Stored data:
****************
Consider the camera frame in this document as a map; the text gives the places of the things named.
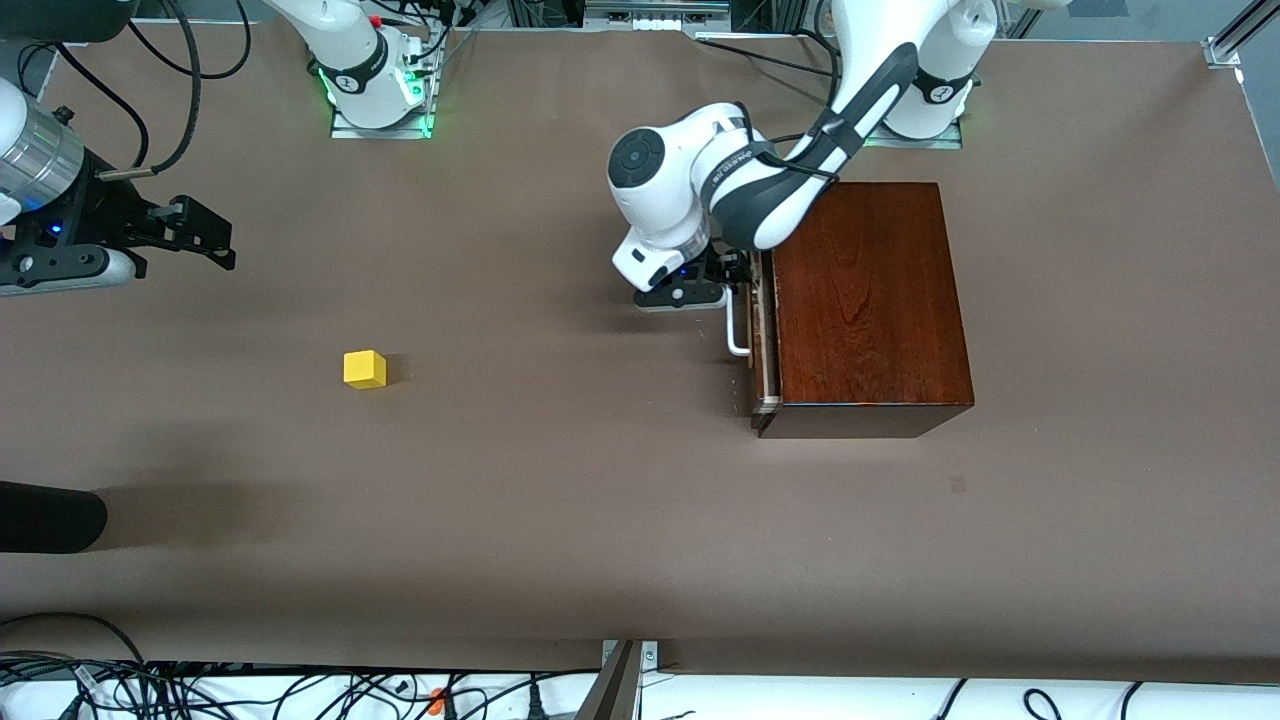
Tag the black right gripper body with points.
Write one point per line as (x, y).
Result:
(105, 212)

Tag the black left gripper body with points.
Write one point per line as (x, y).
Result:
(722, 267)

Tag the wooden drawer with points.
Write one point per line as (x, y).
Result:
(768, 340)

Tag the yellow cube block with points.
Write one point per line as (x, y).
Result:
(364, 370)

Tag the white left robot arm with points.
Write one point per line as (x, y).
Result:
(660, 210)

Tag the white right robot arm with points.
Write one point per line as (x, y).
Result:
(350, 45)

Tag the dark wooden drawer cabinet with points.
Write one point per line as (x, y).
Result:
(870, 320)

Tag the black rounded object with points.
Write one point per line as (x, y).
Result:
(50, 517)

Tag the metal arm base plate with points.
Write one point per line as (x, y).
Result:
(950, 142)
(345, 132)

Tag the aluminium rail with white connectors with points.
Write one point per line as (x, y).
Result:
(655, 15)

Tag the silver mount bracket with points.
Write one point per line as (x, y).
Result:
(650, 655)

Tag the grey angled mount bar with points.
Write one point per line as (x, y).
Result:
(612, 695)

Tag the aluminium frame profile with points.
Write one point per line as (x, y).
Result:
(1235, 35)

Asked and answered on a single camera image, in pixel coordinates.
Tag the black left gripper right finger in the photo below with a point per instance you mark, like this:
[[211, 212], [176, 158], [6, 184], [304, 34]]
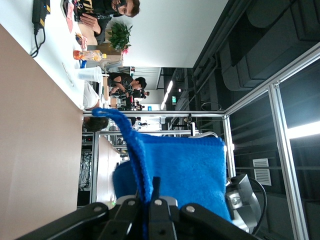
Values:
[[195, 222]]

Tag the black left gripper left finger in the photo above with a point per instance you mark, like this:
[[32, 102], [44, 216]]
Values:
[[100, 222]]

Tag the blue microfibre towel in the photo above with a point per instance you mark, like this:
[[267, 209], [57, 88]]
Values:
[[187, 170]]

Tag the brown desk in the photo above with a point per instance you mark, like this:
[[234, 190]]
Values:
[[106, 170]]

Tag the table cover sheet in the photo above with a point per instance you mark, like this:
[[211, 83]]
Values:
[[37, 137]]

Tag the green exit sign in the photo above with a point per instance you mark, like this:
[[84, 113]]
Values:
[[174, 100]]

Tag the person in white shirt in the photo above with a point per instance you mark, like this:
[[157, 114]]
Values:
[[91, 97]]

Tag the row of ceiling lamps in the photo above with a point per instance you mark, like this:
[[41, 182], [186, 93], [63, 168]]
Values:
[[167, 95]]

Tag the bright ceiling light strip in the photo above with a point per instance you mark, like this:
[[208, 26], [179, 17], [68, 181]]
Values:
[[305, 130]]

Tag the seated person black shirt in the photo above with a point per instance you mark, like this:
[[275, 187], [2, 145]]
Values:
[[120, 80]]

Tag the clear plastic cup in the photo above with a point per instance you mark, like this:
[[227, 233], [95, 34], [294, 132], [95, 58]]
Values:
[[91, 74]]

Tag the orange drink bottle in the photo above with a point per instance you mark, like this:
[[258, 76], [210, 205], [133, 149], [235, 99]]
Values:
[[90, 55]]

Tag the small snack packet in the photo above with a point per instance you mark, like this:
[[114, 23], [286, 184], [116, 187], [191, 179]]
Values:
[[82, 42]]

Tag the green potted plant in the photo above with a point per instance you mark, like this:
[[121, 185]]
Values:
[[120, 36]]

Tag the pink paper sheet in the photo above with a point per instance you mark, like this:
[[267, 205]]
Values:
[[70, 17]]

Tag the person with black mask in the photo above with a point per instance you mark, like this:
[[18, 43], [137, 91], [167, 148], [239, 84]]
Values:
[[107, 7]]

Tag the black power adapter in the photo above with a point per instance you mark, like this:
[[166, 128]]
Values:
[[40, 12]]

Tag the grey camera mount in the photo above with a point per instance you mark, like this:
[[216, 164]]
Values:
[[240, 200]]

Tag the white wall vent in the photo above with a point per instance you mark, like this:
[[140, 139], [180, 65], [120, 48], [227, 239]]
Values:
[[262, 172]]

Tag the aluminium profile frame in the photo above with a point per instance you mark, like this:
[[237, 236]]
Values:
[[280, 140]]

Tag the grey ventilation duct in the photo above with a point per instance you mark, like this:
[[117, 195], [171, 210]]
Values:
[[262, 62]]

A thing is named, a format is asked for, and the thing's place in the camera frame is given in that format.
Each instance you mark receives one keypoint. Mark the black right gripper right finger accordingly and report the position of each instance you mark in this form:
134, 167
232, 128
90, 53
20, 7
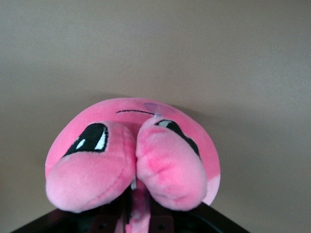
****************
* **What this task involves**:
Retyped exactly, the lines from the one holding "[[140, 139], [180, 65], [120, 48], [227, 239]]" through the last line of the data above are the whole answer. Pictures stay out.

* **Exercise result**:
[[140, 139], [180, 65], [120, 48], [227, 239]]
Values:
[[262, 172]]

Tag the aluminium profile frame in the photo above with a point per instance you mark, like this:
[[237, 236]]
Values:
[[280, 140]]

Tag the grey ventilation duct in the photo above with a point per instance you mark, like this:
[[117, 195], [171, 210]]
Values:
[[262, 62]]

A thing is named, a format is asked for, and the thing's place in the camera frame is given in that format.
Each instance you mark receives one keypoint. Mark the black right gripper right finger accordingly and report the position of each instance you mark in this form:
134, 167
232, 128
90, 53
20, 7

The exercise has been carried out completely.